Exercise
In the records below, find each line that holds "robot" and return it.

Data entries
=-=-=
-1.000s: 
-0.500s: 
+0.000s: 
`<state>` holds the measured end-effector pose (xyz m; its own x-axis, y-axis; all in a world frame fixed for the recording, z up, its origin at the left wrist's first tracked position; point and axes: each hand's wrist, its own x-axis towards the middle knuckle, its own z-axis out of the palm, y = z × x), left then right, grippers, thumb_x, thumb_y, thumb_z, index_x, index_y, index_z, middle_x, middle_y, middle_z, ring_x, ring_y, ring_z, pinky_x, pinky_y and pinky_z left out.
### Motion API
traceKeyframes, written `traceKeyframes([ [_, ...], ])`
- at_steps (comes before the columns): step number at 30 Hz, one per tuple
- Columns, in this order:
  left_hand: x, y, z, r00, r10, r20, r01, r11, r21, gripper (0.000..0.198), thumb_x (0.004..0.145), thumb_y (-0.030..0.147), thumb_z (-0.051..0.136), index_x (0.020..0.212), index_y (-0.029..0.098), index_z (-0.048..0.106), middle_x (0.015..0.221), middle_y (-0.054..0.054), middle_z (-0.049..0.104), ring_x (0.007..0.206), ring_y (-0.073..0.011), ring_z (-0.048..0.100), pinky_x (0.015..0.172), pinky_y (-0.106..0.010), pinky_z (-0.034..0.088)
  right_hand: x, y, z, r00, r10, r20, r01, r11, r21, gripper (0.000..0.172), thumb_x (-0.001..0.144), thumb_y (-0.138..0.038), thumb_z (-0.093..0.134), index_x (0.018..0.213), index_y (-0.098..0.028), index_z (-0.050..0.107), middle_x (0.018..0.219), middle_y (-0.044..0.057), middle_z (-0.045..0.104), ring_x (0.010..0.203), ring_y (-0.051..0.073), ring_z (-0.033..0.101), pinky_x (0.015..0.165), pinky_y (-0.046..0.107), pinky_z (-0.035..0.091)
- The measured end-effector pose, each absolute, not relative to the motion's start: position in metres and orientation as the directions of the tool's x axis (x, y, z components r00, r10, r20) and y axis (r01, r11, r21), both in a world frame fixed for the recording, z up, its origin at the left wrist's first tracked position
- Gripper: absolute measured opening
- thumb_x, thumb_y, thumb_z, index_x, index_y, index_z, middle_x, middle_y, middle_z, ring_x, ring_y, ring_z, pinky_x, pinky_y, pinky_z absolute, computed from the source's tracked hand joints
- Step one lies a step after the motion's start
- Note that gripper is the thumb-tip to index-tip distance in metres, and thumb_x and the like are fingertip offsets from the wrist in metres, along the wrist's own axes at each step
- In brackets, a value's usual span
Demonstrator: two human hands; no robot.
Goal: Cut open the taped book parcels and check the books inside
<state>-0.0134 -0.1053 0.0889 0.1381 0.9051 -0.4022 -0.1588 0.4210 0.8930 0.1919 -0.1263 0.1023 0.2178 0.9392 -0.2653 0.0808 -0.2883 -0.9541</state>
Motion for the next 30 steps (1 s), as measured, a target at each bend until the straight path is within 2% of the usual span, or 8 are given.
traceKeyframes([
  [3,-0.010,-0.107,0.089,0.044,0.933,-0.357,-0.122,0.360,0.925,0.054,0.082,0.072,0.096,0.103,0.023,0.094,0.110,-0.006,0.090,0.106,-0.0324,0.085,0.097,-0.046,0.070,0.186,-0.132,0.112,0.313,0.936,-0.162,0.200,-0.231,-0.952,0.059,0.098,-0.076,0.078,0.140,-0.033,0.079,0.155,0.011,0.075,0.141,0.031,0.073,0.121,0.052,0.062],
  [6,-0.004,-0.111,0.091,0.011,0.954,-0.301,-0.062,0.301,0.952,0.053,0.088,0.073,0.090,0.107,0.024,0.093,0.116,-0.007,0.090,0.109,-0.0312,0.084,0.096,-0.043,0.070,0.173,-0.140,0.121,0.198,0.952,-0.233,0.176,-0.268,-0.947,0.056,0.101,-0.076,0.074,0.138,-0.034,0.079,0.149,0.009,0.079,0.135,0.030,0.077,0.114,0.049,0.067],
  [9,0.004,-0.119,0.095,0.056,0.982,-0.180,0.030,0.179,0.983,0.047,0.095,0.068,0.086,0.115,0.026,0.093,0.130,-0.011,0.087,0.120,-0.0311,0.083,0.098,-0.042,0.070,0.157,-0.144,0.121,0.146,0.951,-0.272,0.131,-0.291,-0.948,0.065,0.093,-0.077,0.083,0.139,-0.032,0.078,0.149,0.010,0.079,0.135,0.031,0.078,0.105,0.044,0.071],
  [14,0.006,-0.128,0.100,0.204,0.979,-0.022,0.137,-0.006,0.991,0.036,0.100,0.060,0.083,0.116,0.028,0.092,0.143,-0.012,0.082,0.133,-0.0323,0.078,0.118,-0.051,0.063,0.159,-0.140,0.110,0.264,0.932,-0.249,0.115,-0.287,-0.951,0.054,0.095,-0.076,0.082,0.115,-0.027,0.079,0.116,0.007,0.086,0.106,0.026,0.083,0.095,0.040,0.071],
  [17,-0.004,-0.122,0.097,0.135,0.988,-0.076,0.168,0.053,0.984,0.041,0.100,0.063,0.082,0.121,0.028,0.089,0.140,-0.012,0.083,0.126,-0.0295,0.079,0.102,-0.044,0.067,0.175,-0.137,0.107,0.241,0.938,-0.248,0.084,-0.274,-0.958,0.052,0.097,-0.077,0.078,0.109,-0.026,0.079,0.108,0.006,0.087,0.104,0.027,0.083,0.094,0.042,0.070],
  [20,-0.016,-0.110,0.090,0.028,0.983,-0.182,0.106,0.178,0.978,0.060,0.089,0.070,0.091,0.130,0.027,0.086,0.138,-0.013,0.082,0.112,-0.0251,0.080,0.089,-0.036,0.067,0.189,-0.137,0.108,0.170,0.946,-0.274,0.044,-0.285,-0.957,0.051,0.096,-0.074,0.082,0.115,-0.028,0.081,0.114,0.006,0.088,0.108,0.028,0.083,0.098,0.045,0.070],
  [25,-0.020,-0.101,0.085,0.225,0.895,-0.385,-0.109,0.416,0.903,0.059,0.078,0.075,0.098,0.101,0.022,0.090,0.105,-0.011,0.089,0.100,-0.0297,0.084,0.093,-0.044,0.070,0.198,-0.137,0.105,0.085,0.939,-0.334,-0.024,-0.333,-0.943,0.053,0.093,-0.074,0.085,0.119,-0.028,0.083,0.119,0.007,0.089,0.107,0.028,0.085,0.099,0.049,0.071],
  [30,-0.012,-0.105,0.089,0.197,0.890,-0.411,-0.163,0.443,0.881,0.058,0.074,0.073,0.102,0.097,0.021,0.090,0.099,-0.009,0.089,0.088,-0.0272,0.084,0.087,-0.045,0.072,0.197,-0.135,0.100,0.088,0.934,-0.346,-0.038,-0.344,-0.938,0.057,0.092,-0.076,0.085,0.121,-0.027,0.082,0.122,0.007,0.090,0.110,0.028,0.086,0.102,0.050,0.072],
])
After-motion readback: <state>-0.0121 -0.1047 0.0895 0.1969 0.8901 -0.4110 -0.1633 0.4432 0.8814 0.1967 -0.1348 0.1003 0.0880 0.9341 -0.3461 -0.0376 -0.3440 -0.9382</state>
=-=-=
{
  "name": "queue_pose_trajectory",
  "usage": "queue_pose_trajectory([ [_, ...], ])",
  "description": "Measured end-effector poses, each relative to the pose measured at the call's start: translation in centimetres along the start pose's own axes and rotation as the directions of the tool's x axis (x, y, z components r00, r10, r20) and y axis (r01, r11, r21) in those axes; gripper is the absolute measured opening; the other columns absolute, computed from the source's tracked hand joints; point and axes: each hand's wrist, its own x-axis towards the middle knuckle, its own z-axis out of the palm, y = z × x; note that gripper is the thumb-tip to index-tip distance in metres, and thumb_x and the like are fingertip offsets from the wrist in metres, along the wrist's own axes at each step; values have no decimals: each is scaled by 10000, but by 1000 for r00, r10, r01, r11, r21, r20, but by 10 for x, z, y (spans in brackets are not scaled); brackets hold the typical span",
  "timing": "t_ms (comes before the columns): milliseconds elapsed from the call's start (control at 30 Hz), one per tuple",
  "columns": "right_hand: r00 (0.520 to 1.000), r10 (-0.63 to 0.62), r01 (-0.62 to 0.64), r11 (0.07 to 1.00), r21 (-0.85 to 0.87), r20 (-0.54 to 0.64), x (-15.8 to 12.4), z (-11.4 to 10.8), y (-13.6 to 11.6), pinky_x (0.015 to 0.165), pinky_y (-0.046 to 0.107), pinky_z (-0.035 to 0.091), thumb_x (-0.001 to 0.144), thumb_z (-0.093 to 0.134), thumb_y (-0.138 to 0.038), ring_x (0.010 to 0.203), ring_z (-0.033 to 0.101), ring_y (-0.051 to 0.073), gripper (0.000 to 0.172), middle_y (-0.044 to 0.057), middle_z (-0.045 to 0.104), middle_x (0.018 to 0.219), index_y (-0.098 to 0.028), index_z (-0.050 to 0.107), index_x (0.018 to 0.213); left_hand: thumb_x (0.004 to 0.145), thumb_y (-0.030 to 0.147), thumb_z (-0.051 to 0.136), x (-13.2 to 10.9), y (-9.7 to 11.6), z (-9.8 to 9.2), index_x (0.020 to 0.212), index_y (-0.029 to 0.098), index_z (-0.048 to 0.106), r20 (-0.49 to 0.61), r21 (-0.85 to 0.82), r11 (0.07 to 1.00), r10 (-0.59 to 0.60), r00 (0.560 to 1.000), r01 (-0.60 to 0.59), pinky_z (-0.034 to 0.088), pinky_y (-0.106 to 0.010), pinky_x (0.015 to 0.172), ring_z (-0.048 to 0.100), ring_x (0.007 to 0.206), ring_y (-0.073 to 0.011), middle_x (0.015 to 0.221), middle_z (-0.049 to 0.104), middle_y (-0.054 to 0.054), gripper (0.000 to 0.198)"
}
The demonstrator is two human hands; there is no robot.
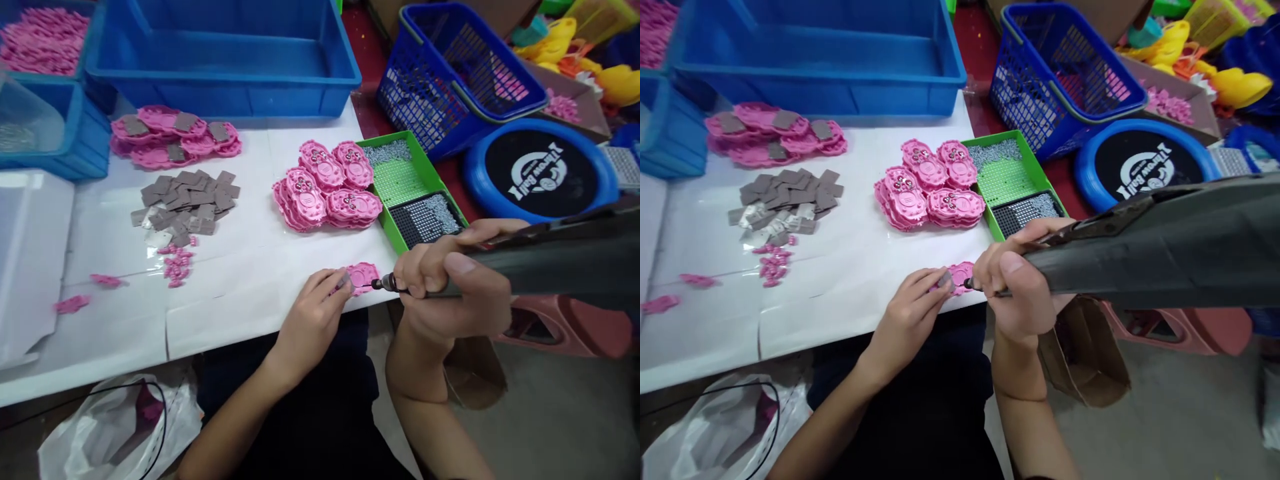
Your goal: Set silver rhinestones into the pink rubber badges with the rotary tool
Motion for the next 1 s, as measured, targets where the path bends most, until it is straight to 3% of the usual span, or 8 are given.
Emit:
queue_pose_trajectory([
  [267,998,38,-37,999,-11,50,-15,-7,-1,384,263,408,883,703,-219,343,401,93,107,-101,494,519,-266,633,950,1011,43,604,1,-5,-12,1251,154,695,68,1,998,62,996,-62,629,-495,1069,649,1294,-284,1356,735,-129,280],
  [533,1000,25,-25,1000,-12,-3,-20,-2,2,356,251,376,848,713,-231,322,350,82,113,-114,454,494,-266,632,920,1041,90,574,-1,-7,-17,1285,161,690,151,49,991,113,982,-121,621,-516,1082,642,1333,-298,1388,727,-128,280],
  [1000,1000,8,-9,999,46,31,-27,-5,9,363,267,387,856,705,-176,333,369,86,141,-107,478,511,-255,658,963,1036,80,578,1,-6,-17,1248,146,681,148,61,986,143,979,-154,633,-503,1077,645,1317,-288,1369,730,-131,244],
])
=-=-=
Solution for this exercise
Demonstrator: two human hands; no robot.
The demonstrator is two human hands; there is no robot.

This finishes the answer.